RT @agro_media: [#Infographie] #ecommerce >produits #alimentaire qui se vendent le mieux en ligne @agro_media http://t.co/WA5Q1cnUDa
— ajcochard (@ajcochard) 21 Janvier 2014
Mais de plus en plus, le gouvernement chinois incitent les entreprises étrangères à investir dans les pays plutôt que de se contenter des exportations. Et sur ce point, la France est largement dépassée par ses concurrents. Seules 75 IAA françaises sont implantées en Chine, soit 5 % des entreprises du secteur. Pourtant, sur la filière boulangerie par exemple, les opportunités de développement sont importantes. Les chaînes de boulangeries « à la française » sont en plein essor, mais elles sont chinoises ou asiatiques. L’enseigne Paris Baguette est par exemple un chaîne coréenne.
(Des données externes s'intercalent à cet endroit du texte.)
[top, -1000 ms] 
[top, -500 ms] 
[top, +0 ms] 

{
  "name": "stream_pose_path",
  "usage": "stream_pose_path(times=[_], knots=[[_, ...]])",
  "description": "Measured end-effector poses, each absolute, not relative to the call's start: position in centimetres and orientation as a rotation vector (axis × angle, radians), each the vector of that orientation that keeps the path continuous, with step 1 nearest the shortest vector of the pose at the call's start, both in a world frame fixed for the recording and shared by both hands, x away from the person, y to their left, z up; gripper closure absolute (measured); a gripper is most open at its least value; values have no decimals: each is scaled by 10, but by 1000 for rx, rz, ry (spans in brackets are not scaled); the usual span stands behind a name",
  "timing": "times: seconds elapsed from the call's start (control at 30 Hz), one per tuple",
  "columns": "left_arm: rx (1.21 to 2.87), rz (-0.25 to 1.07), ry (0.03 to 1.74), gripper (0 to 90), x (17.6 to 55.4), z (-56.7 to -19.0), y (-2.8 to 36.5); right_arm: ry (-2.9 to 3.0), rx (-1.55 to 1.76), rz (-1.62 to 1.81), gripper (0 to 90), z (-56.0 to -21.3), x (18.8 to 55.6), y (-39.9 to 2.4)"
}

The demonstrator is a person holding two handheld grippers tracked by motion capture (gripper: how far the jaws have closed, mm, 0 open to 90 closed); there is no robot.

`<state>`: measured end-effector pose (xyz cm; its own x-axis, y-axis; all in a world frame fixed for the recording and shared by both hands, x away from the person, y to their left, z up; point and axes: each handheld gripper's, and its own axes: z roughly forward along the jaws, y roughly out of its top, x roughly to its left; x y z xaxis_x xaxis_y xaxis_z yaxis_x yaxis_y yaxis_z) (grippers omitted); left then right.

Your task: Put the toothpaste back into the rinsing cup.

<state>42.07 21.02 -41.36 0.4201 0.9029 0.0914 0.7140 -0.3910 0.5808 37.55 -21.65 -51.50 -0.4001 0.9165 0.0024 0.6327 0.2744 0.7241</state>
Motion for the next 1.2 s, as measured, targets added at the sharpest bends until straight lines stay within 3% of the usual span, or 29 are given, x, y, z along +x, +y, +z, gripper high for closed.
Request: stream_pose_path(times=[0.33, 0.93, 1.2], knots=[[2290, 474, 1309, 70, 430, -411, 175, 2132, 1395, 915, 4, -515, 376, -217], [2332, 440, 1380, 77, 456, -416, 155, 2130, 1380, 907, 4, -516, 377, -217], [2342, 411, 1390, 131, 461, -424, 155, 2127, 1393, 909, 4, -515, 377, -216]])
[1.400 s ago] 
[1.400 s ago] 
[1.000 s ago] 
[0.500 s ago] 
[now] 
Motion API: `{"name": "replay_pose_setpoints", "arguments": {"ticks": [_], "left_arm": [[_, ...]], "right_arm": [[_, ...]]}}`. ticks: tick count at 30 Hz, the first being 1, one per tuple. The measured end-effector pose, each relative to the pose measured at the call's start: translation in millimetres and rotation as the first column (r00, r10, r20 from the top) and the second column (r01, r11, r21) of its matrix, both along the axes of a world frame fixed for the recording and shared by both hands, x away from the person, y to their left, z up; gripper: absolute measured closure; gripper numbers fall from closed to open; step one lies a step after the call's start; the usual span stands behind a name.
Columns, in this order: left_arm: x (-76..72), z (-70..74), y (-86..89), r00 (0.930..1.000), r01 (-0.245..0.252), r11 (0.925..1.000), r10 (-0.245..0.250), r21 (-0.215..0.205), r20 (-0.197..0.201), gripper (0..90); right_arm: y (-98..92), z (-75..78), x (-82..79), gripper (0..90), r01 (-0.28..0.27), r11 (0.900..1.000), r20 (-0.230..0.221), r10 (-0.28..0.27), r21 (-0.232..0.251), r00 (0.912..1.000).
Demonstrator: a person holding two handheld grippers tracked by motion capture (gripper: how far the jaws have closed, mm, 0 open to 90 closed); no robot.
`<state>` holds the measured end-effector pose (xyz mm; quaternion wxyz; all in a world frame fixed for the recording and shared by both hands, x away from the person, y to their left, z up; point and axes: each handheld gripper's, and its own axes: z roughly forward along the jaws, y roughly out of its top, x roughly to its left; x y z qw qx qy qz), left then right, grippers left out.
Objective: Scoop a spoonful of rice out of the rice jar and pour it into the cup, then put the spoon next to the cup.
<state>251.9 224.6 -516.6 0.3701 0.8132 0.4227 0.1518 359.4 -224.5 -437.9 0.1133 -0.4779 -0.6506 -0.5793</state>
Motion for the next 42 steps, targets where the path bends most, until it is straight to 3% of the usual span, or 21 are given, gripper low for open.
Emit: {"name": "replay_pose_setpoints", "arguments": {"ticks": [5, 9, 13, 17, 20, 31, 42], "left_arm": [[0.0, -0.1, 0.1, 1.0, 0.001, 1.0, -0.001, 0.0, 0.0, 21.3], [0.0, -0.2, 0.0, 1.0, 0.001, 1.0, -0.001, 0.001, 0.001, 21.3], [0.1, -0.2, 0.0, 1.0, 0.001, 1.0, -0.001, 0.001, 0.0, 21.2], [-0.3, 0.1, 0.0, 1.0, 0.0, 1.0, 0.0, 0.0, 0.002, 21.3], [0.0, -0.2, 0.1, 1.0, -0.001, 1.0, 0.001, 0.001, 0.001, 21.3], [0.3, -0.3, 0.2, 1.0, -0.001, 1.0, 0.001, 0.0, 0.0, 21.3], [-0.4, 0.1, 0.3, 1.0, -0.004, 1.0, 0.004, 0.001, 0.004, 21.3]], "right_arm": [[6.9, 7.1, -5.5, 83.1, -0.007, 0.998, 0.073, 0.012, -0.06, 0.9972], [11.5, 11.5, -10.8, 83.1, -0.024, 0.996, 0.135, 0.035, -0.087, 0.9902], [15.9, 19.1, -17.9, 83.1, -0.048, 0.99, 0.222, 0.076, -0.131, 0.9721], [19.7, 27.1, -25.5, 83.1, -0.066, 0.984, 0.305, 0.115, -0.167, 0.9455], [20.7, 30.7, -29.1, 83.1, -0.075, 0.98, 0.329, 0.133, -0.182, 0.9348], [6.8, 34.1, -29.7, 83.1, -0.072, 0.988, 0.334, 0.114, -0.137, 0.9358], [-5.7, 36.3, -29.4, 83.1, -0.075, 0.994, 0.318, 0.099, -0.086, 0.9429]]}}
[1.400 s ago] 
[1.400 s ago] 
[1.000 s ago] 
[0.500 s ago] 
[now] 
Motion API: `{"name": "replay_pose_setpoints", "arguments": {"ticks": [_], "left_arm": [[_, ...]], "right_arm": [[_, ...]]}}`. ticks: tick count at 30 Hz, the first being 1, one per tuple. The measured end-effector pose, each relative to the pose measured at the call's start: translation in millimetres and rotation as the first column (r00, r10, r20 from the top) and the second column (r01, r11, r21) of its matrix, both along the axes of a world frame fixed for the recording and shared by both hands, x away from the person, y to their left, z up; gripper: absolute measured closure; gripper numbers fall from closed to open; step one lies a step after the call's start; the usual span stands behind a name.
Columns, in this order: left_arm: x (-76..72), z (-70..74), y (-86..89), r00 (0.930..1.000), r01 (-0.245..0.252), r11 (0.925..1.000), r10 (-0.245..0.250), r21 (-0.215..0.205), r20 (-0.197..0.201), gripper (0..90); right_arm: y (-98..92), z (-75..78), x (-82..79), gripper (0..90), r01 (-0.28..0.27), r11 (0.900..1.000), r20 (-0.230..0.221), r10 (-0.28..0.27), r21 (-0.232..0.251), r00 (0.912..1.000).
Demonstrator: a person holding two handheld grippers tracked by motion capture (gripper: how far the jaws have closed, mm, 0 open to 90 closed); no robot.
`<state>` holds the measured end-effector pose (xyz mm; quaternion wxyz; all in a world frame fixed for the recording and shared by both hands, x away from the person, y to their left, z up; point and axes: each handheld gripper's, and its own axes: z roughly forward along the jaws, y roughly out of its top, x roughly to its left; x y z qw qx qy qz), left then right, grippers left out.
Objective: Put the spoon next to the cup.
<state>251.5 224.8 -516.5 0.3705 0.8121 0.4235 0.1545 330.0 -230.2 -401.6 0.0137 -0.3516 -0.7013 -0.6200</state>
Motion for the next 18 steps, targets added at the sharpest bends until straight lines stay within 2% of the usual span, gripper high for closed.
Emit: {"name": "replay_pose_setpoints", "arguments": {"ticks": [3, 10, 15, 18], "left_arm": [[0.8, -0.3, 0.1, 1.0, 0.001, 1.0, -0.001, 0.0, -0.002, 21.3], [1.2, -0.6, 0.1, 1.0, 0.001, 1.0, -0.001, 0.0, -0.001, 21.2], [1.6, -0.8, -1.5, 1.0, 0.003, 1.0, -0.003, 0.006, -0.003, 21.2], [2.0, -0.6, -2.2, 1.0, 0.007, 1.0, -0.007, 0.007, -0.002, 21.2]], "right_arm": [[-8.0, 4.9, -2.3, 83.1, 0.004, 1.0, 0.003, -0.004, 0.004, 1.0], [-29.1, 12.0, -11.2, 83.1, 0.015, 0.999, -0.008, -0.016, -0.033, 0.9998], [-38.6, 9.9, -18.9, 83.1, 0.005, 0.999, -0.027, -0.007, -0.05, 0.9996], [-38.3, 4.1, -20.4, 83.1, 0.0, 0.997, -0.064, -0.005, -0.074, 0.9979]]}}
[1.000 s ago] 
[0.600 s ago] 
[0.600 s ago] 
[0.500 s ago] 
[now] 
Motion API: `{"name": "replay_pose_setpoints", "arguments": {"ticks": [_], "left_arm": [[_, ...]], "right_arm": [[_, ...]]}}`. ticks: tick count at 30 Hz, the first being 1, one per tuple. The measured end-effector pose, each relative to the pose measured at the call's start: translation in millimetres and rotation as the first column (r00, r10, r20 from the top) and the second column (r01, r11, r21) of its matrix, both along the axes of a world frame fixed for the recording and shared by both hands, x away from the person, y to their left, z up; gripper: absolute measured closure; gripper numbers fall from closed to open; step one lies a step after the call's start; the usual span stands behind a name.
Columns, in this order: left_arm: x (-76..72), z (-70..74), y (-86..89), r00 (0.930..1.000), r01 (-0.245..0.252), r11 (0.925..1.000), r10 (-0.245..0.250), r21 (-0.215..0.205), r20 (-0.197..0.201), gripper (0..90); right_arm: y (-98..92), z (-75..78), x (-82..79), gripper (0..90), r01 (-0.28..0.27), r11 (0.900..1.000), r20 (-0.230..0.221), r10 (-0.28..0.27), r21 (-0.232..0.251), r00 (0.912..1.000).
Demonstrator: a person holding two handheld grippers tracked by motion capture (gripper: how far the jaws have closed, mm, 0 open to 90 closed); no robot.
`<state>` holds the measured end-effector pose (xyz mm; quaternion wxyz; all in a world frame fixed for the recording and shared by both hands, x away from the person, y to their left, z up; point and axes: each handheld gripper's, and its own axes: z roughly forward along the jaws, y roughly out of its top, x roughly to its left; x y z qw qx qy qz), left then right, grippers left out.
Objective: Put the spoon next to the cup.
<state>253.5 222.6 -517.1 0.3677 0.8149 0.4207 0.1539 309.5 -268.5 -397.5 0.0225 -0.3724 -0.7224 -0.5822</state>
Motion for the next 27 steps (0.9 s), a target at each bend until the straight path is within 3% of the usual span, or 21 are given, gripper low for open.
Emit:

Des investissements chinois encore rares en France
Les investissements chinois en France sont eux-aussi encore rares. Les Chinois investissent en priorité aux Etats-Unis et en Amérique latine dans le secteur de l’agroalimentaire. En Europe, la France est le troisième pays pour les Chinois en termes d’investissements. En plus de l’investissement massif de Synutra, on peut recenser quelques investissements en 2013, dans une entreprises de tracteurs, ou dans l’alimentation animale. Mais c’est surtout le secteur viti-vini qui attire les Chinois. Et si les investissements sont de plus en plus importants dans le bordelais, le rachat d’un vignoble bourguignon en 2012 avait suscité une large levée de boucliers. Les Français sont prêts à investir en Chine, mais pas encore à voir les Chinois investir en France.